PROVIDED DATA START
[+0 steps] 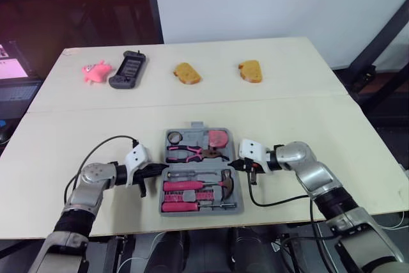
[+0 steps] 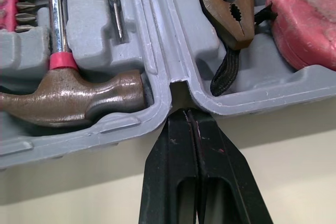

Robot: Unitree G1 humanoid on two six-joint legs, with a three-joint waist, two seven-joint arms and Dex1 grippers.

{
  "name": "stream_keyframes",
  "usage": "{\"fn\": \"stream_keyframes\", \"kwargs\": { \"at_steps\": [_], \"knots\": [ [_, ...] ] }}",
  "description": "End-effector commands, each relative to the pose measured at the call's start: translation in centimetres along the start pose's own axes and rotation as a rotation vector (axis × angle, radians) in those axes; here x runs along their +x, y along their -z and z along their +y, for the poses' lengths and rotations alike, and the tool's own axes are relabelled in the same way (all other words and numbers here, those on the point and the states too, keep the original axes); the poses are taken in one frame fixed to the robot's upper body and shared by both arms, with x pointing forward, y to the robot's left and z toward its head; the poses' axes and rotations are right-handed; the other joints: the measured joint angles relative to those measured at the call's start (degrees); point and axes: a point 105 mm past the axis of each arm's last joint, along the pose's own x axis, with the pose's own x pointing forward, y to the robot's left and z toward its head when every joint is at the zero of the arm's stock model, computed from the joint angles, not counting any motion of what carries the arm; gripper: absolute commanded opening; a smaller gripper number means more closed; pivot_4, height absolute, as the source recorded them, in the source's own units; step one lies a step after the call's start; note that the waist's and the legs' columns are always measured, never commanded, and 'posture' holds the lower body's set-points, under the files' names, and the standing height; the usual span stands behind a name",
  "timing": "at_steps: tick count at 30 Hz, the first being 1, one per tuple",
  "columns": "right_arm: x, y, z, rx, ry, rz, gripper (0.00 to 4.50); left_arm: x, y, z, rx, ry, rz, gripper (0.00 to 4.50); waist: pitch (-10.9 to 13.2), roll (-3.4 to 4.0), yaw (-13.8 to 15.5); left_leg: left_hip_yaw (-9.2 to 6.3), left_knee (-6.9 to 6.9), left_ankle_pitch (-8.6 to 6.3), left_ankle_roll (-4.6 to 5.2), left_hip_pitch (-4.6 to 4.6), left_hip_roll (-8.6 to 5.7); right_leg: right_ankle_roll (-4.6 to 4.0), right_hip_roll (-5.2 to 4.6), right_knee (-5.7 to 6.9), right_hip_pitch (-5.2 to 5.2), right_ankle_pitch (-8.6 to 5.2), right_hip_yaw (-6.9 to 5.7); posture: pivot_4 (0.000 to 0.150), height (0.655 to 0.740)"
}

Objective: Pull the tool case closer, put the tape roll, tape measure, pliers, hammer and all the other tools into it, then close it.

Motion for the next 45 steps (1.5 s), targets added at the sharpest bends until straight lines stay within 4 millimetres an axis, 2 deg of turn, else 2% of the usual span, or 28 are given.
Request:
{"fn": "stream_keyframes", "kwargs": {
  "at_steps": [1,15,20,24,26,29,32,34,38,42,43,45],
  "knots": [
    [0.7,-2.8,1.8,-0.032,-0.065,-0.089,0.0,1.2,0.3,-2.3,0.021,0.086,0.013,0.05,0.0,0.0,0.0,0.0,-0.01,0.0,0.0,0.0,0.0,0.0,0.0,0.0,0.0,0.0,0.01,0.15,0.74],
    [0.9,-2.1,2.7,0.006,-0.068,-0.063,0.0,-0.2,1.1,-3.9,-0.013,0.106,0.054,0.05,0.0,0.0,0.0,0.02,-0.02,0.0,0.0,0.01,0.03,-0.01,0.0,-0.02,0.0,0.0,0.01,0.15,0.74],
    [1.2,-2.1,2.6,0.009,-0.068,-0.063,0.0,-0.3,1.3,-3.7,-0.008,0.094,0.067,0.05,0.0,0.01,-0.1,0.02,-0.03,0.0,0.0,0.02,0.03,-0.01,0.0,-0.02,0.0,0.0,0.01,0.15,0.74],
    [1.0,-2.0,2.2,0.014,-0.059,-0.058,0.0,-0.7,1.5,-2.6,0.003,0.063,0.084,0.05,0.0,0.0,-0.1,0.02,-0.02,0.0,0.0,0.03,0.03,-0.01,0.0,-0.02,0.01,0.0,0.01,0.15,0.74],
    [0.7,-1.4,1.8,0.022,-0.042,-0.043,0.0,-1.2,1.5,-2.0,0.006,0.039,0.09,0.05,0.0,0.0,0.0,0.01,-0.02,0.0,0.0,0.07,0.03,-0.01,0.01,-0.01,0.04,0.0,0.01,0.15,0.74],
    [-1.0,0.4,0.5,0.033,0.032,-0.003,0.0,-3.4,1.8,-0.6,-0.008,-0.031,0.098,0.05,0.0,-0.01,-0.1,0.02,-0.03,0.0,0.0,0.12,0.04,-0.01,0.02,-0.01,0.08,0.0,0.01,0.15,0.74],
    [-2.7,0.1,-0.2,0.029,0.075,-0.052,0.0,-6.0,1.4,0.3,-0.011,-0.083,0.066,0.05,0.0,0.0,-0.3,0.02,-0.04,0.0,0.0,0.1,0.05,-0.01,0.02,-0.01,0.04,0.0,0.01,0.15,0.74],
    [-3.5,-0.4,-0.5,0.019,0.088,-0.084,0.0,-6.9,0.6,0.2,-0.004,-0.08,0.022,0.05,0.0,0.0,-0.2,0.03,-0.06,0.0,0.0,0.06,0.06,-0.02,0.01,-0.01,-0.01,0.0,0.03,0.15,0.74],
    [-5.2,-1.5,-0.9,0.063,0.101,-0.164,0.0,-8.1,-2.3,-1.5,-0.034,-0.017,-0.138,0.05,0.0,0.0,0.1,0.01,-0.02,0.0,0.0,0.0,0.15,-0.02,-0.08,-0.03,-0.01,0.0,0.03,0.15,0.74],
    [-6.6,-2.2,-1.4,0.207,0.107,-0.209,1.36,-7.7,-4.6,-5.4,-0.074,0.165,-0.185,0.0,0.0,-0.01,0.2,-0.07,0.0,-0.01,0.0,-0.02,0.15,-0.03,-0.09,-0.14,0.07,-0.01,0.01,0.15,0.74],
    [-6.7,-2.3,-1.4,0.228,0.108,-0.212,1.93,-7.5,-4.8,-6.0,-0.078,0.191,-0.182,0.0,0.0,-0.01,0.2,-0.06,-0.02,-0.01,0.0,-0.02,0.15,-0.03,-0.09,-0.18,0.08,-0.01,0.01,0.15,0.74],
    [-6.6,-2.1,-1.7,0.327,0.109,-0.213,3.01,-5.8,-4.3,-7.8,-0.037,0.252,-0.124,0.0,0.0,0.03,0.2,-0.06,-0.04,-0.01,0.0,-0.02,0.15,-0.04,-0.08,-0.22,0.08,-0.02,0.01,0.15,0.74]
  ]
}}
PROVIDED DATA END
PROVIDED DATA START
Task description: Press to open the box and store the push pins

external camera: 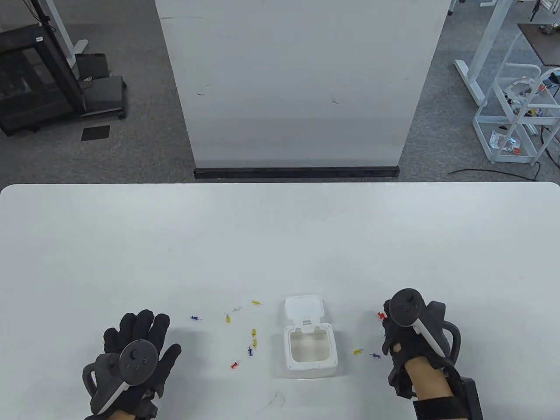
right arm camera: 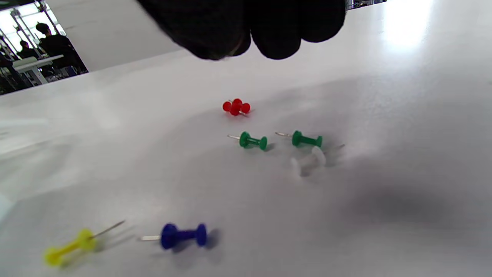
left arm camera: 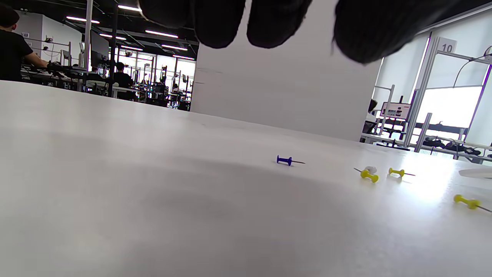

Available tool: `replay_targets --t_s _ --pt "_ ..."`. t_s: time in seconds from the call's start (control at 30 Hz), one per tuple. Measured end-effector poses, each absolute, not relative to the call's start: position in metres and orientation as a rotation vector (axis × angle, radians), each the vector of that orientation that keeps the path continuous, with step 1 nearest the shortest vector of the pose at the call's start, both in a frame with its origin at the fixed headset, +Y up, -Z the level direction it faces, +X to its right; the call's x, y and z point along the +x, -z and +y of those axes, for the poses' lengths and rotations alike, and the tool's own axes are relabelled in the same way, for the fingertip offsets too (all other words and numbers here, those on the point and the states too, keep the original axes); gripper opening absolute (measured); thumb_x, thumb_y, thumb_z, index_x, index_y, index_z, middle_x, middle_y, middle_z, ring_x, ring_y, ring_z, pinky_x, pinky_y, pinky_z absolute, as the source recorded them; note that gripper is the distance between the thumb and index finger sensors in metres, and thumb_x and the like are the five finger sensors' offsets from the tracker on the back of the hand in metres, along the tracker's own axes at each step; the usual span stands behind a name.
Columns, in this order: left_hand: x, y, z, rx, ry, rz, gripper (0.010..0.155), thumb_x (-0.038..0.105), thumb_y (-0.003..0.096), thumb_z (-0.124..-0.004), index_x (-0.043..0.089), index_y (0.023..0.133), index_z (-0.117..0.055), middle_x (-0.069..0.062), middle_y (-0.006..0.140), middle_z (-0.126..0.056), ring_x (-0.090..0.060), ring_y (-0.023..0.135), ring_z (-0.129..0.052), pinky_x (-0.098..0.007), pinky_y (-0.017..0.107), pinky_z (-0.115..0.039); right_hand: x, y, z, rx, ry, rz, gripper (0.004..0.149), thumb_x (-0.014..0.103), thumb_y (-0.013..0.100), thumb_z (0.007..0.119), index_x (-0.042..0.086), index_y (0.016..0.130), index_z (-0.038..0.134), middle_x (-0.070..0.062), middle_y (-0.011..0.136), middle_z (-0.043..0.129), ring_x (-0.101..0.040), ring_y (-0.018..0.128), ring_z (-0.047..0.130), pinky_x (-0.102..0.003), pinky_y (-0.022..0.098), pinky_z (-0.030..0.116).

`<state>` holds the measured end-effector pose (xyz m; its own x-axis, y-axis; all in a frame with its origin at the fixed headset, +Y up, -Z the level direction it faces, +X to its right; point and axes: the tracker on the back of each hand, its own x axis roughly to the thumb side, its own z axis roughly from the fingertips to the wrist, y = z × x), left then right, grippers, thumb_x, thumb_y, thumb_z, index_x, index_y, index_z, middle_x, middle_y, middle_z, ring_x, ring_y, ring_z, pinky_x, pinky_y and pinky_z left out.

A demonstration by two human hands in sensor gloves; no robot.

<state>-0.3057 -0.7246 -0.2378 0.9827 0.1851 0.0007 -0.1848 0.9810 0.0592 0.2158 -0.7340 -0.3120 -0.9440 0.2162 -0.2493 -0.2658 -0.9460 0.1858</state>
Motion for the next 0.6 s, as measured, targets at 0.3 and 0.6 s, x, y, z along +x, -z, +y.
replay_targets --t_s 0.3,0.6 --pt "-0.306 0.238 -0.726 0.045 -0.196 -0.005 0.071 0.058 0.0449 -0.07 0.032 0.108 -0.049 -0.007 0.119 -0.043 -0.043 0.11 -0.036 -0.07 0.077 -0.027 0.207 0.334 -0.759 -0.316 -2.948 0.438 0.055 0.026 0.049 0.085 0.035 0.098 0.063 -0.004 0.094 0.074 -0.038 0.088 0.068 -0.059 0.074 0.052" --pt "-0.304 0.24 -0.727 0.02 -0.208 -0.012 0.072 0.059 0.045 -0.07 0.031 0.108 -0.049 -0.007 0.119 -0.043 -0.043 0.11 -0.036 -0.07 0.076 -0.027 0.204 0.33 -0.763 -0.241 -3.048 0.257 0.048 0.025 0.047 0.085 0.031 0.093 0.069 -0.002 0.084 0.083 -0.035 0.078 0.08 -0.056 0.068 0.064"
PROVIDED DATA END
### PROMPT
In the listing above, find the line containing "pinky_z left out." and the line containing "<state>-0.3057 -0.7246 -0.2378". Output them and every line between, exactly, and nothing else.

### RESPONSE TO THIS TASK
`<state>` holds the measured end-effector pose (xyz m; its own x-axis, y-axis; all in a frame with its origin at the fixed headset, +Y up, -Z the level direction it faces, +X to its right; point and axes: the tracker on the back of each hand, its own x axis roughly to the thumb side, its own z axis roughly from the fingertips to the wrist, y = z × x), left then right, grippers, thumb_x, thumb_y, thumb_z, index_x, index_y, index_z, middle_x, middle_y, middle_z, ring_x, ring_y, ring_z, pinky_x, pinky_y and pinky_z left out.

A demonstration by two human hands in sensor gloves; no robot.

<state>-0.3057 -0.7246 -0.2378 0.9827 0.1851 0.0007 -0.1848 0.9810 0.0592 0.2158 -0.7340 -0.3120 -0.9440 0.2162 -0.2493 -0.2658 -0.9460 0.1858</state>

No more output is required for this exercise.